Issues and Challenges:

  • F100 is relatively expensive at US$3,000 per tonne. However, a comparative economic evaluation, which would need to take into account the slower rate of recovery in children given less appropriate foods, could show that F100 is actually more cost-effective
  • Future developments will focus on designing a "take home" equivalent of F100 to facilitate home treatment of severe malnutrition. This may be of use for programmes in poor security situations.
  • F100 is approved and recommended by UNICEF for therapeutic feeding. Stocks of F100 will be stored in countries where therapeutic nutrition programmes are operational.
  • SP450 is now being produced in Kenya at US$ 1000 per tonne (compared to US$600 for normal porridges). Initial findings have shown that this locally made porridge can achieve up to five times the weight gain of that attained using other local porridges.

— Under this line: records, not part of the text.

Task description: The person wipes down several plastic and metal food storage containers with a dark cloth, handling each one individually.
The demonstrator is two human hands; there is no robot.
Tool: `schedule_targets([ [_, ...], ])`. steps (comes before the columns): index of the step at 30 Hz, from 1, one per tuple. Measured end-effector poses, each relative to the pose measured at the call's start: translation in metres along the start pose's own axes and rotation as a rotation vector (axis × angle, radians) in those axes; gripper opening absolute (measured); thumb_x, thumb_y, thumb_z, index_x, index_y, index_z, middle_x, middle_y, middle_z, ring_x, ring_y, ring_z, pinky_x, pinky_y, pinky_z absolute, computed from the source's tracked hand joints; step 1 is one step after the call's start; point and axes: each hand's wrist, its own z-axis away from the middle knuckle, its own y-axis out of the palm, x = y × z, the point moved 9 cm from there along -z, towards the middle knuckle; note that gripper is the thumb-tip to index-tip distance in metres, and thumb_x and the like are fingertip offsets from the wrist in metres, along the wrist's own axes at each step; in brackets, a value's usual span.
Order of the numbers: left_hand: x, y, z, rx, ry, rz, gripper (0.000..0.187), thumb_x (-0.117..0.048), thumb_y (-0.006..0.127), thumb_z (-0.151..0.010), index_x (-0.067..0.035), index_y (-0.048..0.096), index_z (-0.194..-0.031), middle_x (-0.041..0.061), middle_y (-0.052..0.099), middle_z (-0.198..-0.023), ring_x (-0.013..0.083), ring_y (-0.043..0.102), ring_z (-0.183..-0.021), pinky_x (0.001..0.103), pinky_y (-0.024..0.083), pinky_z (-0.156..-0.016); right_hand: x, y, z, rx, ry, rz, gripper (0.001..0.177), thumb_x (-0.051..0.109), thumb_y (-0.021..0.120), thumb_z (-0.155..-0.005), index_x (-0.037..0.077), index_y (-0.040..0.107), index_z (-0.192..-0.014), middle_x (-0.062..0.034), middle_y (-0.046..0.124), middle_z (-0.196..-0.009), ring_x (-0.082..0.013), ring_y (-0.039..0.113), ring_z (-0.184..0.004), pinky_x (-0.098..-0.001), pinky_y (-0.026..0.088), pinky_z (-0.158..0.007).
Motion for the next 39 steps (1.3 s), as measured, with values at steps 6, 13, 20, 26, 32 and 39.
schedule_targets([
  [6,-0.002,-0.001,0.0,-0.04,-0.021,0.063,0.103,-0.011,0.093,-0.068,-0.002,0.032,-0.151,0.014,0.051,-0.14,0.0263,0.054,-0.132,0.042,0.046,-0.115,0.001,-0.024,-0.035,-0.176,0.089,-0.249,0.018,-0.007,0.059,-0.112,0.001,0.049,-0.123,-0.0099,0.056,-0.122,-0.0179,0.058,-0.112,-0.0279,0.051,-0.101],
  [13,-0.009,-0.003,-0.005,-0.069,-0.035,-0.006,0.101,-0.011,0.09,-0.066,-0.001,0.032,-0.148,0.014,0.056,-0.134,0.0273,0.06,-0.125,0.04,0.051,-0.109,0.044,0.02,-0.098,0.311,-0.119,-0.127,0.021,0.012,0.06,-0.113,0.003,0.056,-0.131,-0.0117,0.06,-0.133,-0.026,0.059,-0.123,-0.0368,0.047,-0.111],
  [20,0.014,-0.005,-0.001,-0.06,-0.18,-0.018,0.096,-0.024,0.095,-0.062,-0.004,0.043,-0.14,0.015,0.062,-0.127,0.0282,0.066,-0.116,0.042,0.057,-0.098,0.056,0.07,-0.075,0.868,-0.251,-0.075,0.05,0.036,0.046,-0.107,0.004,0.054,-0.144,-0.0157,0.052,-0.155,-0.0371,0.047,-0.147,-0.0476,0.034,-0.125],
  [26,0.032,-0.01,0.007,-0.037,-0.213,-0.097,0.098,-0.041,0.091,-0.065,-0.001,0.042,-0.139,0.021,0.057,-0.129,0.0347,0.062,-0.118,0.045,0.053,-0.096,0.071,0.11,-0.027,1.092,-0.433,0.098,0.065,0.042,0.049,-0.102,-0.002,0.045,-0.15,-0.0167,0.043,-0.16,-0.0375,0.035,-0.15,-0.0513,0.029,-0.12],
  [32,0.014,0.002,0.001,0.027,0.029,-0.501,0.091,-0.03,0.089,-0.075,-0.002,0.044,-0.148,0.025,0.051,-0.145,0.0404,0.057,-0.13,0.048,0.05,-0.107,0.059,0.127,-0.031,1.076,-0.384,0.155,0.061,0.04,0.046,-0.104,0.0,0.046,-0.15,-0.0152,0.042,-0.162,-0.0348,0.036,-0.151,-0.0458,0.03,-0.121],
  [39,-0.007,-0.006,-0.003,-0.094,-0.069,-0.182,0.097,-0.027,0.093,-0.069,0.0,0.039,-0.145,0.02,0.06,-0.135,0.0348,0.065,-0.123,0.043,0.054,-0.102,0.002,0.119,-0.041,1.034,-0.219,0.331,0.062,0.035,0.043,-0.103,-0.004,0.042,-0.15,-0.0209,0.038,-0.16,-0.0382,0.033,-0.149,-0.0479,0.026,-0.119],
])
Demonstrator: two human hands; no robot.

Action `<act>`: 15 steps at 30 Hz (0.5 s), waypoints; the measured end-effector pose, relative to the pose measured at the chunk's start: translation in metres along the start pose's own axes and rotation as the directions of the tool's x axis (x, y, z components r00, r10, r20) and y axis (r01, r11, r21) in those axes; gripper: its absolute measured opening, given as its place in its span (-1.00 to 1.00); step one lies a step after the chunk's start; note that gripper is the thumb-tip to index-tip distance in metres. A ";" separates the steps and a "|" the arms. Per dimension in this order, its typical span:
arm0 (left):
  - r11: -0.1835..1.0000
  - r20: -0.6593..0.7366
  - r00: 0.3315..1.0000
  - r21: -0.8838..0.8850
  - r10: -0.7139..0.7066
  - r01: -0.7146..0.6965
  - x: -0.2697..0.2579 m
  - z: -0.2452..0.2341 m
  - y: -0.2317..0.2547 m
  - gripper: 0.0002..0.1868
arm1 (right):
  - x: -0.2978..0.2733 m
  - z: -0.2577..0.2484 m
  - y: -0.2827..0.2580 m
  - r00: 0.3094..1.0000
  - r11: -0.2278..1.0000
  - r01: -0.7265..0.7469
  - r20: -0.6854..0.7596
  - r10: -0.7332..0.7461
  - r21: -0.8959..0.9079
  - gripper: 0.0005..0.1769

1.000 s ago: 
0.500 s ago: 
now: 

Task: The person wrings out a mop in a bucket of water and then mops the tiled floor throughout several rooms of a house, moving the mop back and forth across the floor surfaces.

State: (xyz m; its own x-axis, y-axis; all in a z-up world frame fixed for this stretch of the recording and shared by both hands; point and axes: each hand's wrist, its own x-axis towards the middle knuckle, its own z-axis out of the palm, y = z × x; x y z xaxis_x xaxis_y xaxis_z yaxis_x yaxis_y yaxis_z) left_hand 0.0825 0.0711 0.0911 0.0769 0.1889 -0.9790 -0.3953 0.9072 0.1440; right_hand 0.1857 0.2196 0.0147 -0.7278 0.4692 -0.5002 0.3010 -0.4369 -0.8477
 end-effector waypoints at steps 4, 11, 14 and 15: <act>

For further information contact: Professor Mike Golden, Department of Medicine and Therapeutics, University of Aberdeen, Forresterhill, AB9 2ZD. Tel. No. +44 1 224 681818 e-mail: m.golden@abdn.ac.uk

In 1989 Professor Mike Golden developed and tested a prototype feed for severely malnourished children in a metabolic ward in Jamaica. After some adjustments to the formula and acceptance by a number of UN agencies and NGOs a company called Nutriset took the formula and started to produce it in pre-packaged sachets which they called 'therapeutic milk'. Action Contra la Faim started to use the product immediately and reported that it was a great success. A large number of other agencies followed suit. Specifications for the feed are now published and in the public domain so that any manufacturer with the ability and adequate quality control procedures can produce it. The company Compact in Denmark has also started to manufacture the same formula so that it is now available commercially from at least two sources. F100 (the preferred name for the complete formula), 'therapeutic milk' and the Nutriset and Compact products are all the same basic formula.